La machine à allouer les ressources est devenue folle. De quoi nourrir, en bonne partie, manques et pénuries à l’origine des flambées actuelles des prix. Les investisseurs privilégiés ont tout misé sur les profiteurs de la crise que sont les Gafam (Google, Amazon, Facebook, Apple et Microsoft) ou ces leaders de l’industrie pharmaceutique détenteurs de licences de vaccins anti-Covid 19.

L’action Tesla est passée en deux ans de 55 à 880 dollars

Rien ou presque de ces mannes n’a « ruisselé » jusqu’à des secteurs sans doute moins pointus, mais au moins aussi importants pour les équilibres globaux. Rien ou presque pour ces productions de base, intermédiaires indispensables dans les chaînes de fabrication comme les puces électroniques, les produits semi-finis, tels le verre ou les matériaux de construction. Rien ou presque pour le développement des services publics alors même que la pandémie en relevait tant l’urgence.

Cette politique financière sélective fait surgir des déséquilibres intenables. L’argent coule à flots vers un capitalisme vert (sic) dont les grosses berlines électriques d’Elon Musk sont une sorte de symbolique quintessence. L’action Tesla est passée en deux ans de 55 à 880 dollars, une augmentation de près de… 1 600 %. Selon une logique spéculative inversement proportionnelle à la qualité écologique d’automobiles et de batteries dont la fabrication réclame de très grosses quantités d’énergie comme de terres rares et affiche donc, à y regarder de plus près, des bilans carbone exécrables.

Jusqu’au moment où cette giga-arnaque écolo sera percée à jour et la valeur des titres Tesla se dégonflera. Comme se sont dégonflées les baudruches de ladite bulle Internet à la fin des années 1990. Le mode même de financement du système est en cause. À l’autre bout de la chaîne, des productions de secteurs entiers sont sous-financées. Résultat : nombre de marchandises, d’ingrédients essentiels à la production se font rares et donc chers. La pénurie a pris des dimensions très spectaculaires conduisant à des blocages récurrents sur les chaînes de production de plusieurs constructeurs automobiles dépourvus de semi-conducteurs.

Des firmes survalorisées, d’autres boudées par les « investisseurs »

La Banque centrale européenne (BCE) elle-même relève dans un rapport rendu public le 19 mai (1) les craintes de voir ce piège systémique se refermer.
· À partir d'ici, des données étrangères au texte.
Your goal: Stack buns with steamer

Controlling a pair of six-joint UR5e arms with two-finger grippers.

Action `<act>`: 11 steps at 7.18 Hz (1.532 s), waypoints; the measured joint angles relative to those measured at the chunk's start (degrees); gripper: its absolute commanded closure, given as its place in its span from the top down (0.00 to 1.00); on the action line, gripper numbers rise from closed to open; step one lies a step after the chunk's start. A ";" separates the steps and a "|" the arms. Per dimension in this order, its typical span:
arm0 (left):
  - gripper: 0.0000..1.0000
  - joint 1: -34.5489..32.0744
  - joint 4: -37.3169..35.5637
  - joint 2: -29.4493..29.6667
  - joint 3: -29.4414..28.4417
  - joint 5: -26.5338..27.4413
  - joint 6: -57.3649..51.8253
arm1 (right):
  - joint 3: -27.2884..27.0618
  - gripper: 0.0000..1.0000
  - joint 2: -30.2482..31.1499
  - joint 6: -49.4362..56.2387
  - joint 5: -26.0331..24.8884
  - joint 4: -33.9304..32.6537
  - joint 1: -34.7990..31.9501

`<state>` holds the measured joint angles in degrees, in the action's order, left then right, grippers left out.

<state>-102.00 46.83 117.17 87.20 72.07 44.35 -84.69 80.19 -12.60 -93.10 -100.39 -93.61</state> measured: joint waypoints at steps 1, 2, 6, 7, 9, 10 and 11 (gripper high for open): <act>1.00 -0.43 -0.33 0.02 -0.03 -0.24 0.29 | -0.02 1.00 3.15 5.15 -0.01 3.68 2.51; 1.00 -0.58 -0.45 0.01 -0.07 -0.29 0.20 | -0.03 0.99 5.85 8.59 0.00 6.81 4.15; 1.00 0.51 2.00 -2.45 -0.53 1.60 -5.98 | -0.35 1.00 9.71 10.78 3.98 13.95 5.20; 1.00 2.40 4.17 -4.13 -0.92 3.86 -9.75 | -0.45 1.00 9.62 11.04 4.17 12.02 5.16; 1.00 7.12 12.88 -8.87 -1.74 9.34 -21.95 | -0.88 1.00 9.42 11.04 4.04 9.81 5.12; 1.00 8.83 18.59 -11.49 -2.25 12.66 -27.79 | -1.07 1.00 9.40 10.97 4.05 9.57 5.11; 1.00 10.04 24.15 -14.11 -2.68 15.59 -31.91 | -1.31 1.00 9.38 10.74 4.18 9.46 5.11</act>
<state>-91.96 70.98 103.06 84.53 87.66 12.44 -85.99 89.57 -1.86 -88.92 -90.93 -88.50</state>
La montée en flèche des prix « sur les marchés des actions ou de l’immobilier, pointe-t-elle, fait courir une menace de “correction brutale” en raison de la dégradation des bilans des entreprises ».

Des firmes survalorisées, d’autres boudées par les « investisseurs ». Ces déséquilibres, déjà palpables avant la crise sanitaire, se sont exacerbés avec elle dans des proportions inouïes. La financiarisation a ainsi ouvert des opportunités renforcées à des prises de contrôle par fusion-acquisition. Depuis début 2021, on assiste à une ruée sur ce type d’opérations très néfastes à l’emploi et à la diversité des productions. En France, la prise de contrôle de Suez par Veolia est à mettre au compte de cette curée.
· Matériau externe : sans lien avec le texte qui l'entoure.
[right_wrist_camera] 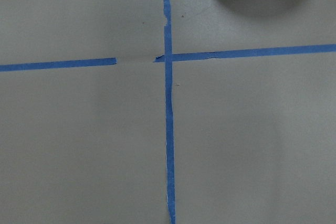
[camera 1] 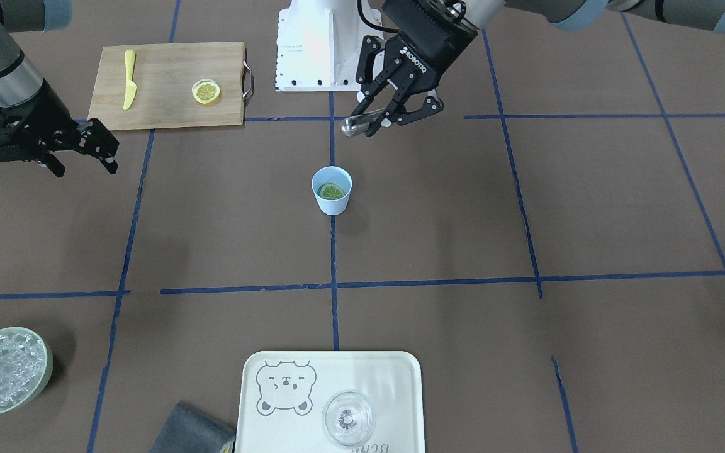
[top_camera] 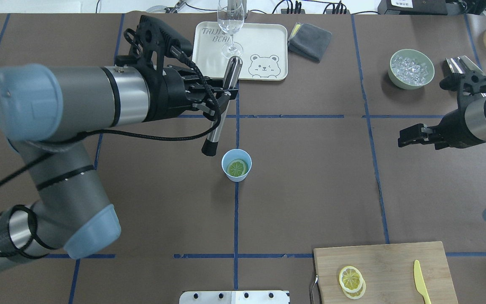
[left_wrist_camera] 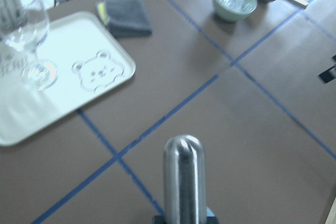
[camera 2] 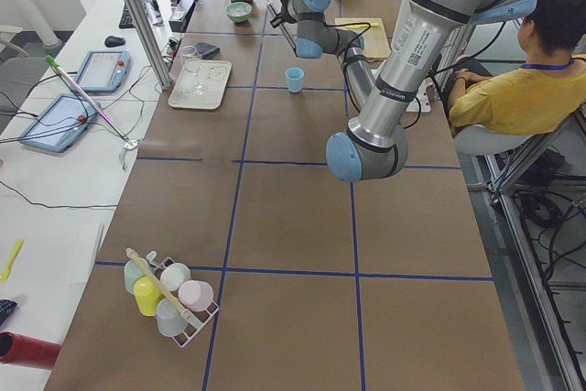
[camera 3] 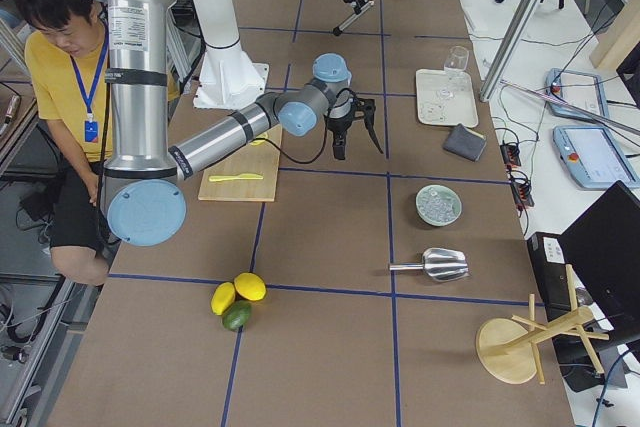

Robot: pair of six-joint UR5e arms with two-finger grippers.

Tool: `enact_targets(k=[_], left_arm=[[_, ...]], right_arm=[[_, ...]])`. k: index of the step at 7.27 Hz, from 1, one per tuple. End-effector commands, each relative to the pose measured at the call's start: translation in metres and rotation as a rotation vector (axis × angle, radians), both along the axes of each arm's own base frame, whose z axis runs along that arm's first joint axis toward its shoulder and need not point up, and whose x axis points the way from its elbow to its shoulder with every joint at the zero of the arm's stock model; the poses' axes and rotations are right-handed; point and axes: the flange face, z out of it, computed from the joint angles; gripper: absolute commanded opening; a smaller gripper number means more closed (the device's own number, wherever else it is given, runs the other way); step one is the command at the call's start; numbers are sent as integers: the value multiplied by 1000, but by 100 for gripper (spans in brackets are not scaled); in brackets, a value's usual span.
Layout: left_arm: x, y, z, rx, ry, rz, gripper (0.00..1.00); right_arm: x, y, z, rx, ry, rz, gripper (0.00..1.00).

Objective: Squeeze lemon into cup
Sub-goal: 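Lift the steel muddler with the left gripper and carry it over the cup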

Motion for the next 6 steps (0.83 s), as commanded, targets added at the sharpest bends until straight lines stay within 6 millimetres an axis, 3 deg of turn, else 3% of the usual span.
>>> enact_targets(k=[1,2,4,6], left_arm=[[64,40,31,-17,190,-297,0],[95,62,48,-44,153,-378,0],[109,55,63,-50,121,-430,0],[138,60,75,-63,120,-457,0]], right_arm=[[6,-1,2,-7,-1,6,100],[6,-1,2,-7,-1,7,100],[6,-1,3,-10,-2,7,100],[5,-2,5,-14,1,6,100]])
Une profusion de Spac (Special Purpose Acquisition Company), véhicule ultraspéculatif dévoué uniquement à la prise de contrôle d’entreprises tierces, a été créée. Sorte de chèque en blanc donné sur les marchés boursiers aux traders qui parient sur la prédation de telle ou telle entreprise, ils sont devenus l’outil spéculatif le plus branché de Wall Street. Avec une ascension fulgurante depuis le début de l’année.

Le moment de l’explosion en vol de ce vaisseau boursier intercontinental ne cesse de se rapprocher. La retentissante chute libre des bitcoins en est l’un des derniers signes annonciateurs. Ces monnaies numériques sans régulation dont rêve le petit monde des milliardaires libertariens aux États-Unis étaient devenues le nec plus ultra des placements les plus lucratifs et/ou du blanchiment d’argent sale à très grande échelle. Après être grimpées au ciel, elles viennent de perdre, en une seule quinzaine, plus de la moitié de leur valeur. 

(1) Rapport semestriel dans lequel la BCE évoque les principaux risques pour la stabilité financière.